Task description
In the entries below, find the string "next" and return each line holding it.

Dataset excerpts:
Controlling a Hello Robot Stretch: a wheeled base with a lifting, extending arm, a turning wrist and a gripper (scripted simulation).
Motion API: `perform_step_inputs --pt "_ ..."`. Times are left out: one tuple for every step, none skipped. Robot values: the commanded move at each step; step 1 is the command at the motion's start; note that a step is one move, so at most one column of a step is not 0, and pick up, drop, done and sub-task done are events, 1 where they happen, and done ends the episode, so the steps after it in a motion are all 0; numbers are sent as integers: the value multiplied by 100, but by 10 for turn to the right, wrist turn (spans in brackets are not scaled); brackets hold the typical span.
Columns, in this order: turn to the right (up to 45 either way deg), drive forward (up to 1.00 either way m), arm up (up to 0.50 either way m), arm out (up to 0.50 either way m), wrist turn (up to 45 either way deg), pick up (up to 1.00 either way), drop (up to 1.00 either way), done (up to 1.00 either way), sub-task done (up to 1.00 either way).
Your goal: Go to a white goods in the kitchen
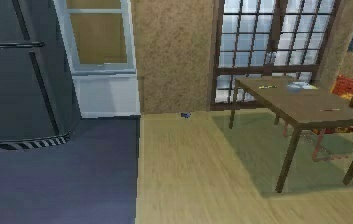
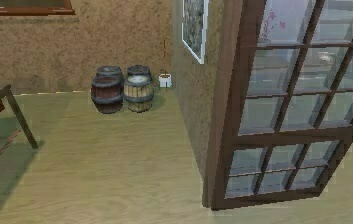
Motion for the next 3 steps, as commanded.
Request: perform_step_inputs --pt "0 10 0 0 0 0 0 0 0" --pt "-450 0 0 0 0 0 0 0 0" --pt "-420 0 0 0 0 0 0 0 0"
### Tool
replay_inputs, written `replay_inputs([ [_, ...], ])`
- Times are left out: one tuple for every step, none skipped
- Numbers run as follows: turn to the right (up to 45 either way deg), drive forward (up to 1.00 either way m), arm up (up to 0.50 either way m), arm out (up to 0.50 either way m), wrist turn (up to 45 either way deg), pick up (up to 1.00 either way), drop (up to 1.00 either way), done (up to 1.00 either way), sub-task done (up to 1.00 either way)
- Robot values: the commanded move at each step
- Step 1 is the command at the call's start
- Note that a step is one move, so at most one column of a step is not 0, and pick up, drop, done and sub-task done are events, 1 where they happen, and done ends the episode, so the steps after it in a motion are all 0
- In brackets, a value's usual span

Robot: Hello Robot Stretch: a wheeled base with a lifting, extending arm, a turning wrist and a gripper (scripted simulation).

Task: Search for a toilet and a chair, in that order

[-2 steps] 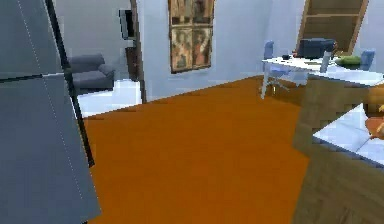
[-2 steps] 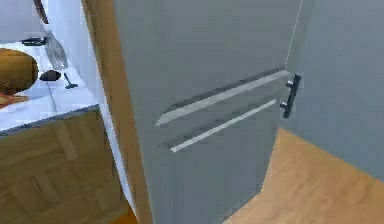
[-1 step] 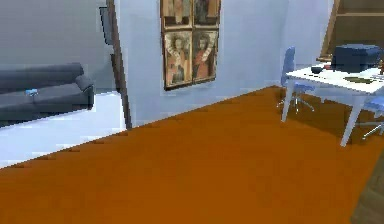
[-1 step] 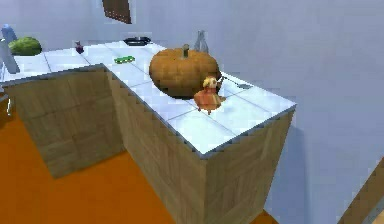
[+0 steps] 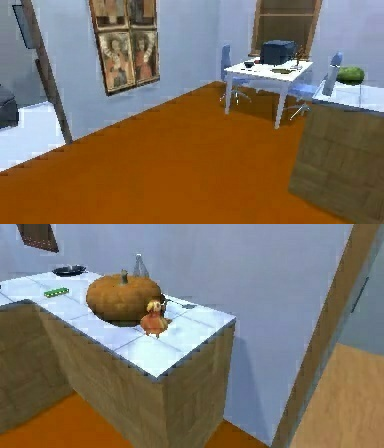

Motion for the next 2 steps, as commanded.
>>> replay_inputs([
  [0.0,0.15,0.00,0.00,0.0,0.00,0.00,0.00,0.00],
  [9.0,0.00,0.00,0.00,0.0,0.00,0.00,0.00,0.00],
])
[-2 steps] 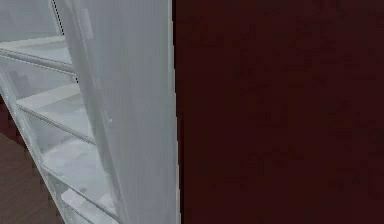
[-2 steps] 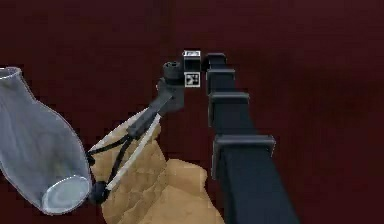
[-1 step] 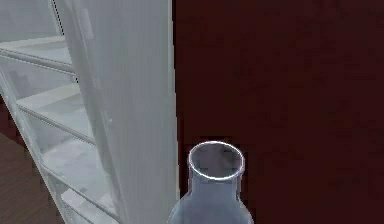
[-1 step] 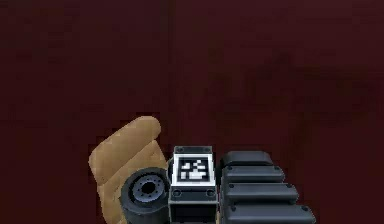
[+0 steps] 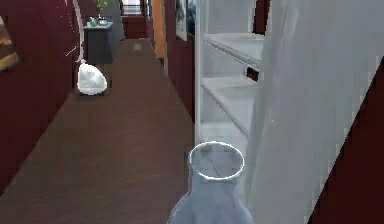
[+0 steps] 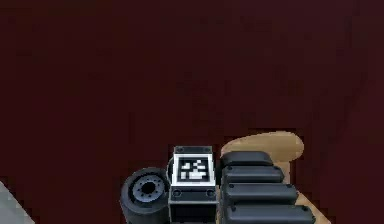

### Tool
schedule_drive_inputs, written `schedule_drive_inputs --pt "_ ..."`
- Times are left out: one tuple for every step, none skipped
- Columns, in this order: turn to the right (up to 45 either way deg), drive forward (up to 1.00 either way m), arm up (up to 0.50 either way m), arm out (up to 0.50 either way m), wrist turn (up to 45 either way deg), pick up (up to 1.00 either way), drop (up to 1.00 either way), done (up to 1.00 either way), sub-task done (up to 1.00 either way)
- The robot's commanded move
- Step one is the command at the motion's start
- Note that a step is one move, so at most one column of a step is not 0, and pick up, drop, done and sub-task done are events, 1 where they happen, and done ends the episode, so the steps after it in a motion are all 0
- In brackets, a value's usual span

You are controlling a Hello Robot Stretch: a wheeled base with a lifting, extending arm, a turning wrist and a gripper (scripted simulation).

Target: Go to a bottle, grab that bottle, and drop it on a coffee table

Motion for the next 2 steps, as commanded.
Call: schedule_drive_inputs --pt "-45.0 0.0 0.0 0.0 0.0 0.0 0.0 0.0 0.0" --pt "-36.0 0.0 0.0 0.0 0.0 0.0 0.0 0.0 0.0"
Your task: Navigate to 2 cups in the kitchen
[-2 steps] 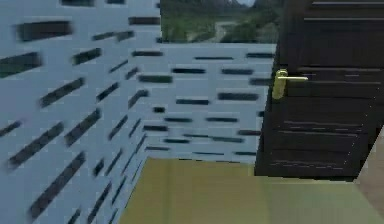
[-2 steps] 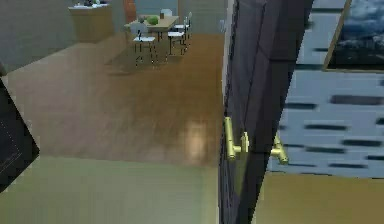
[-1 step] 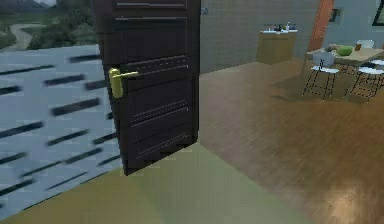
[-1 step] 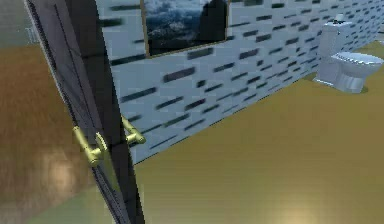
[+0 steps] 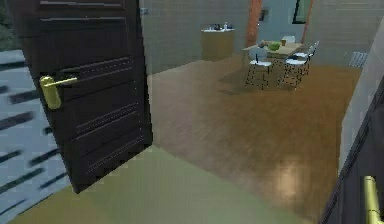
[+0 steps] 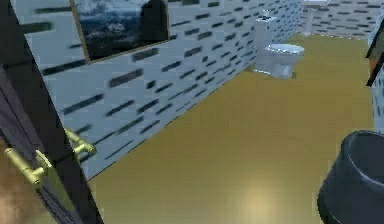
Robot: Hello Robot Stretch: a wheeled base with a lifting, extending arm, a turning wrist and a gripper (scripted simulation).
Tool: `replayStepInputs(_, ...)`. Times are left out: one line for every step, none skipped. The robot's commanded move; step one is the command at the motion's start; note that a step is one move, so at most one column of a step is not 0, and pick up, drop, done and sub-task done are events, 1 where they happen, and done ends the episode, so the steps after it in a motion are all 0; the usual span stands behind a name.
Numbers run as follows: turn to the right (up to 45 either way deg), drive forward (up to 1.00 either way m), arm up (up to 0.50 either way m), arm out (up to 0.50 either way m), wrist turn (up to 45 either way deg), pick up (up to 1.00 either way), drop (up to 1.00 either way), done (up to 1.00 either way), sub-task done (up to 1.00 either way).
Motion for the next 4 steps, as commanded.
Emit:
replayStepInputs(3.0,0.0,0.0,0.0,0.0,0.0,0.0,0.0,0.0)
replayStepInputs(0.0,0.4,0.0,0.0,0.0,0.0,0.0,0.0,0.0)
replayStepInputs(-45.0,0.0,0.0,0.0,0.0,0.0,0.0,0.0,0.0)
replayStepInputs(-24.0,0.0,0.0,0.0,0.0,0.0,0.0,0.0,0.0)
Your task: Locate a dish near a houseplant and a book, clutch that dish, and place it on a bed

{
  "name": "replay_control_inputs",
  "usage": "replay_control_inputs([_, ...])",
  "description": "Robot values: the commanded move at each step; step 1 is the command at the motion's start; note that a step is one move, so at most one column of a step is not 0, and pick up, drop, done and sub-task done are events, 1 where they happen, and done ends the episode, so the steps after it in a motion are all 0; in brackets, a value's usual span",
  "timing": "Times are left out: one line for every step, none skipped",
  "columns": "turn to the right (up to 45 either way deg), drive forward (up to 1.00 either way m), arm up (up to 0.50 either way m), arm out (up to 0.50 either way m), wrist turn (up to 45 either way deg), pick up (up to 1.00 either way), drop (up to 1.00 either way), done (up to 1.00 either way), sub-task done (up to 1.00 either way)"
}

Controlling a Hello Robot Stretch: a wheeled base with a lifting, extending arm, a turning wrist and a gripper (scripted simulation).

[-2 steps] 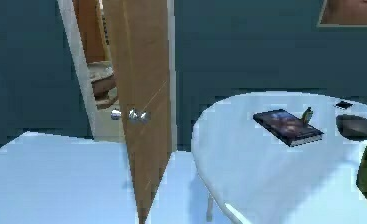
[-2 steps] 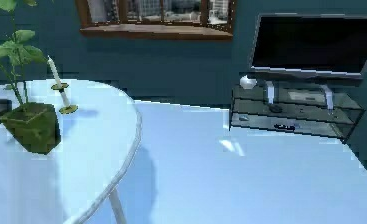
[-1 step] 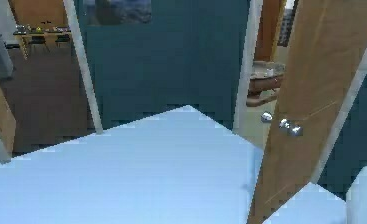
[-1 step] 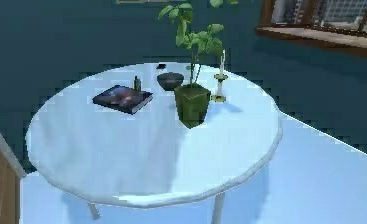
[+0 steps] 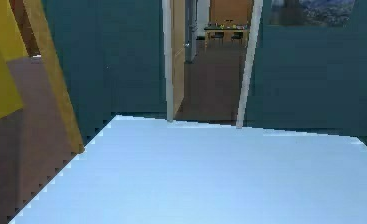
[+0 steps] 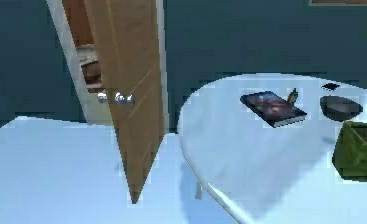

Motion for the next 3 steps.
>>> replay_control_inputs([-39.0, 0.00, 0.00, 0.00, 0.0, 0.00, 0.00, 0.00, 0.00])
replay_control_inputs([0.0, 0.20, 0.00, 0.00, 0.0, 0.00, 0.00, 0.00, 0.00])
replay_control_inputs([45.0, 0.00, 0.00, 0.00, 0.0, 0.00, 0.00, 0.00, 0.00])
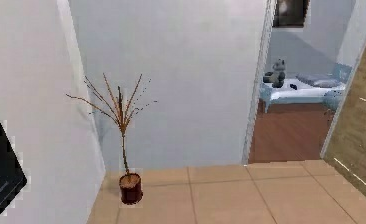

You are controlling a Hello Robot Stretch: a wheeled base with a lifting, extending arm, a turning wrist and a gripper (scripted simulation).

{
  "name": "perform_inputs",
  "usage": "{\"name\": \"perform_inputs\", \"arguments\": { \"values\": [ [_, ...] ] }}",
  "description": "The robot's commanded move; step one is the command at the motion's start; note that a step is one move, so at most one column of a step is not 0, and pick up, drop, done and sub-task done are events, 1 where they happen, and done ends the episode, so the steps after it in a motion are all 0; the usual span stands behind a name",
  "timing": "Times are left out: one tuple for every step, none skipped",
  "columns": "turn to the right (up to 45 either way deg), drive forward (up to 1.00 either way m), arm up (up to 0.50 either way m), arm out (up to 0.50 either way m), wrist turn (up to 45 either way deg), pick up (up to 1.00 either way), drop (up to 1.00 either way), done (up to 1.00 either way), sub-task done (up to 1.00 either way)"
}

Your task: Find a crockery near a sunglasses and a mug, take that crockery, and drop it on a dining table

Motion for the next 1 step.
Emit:
{"name": "perform_inputs", "arguments": {
  "values": [
    [36.0,0.00,0.00,0.00,0.0,0.00,0.00,0.00,0.00]
  ]
}}
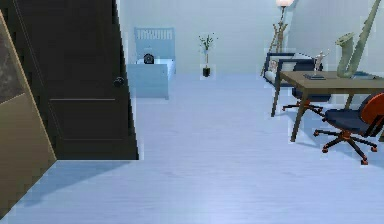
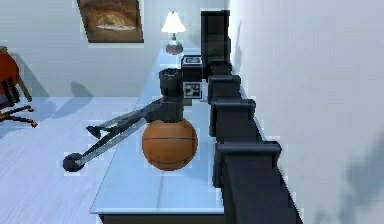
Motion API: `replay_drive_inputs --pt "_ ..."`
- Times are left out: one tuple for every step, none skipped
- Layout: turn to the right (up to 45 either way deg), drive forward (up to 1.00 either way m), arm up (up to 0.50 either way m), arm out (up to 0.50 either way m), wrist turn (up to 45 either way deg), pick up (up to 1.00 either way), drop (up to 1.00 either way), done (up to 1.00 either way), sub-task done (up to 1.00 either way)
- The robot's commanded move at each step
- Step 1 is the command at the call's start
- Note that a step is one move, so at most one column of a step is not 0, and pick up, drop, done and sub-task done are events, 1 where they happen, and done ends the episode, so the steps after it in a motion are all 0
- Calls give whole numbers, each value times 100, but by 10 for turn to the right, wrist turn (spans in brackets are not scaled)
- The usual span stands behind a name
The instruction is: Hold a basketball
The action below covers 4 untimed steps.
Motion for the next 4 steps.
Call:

Output of the task
Motion for the next 3 steps, as commanded.
Motion for the next 2 steps, as commanded.
Motion for the next 2 steps, as commanded.
Motion for the next 4 steps, as commanded.
Motion for the next 3 steps.
Motion for the next 1 step.
Motion for the next 4 steps.

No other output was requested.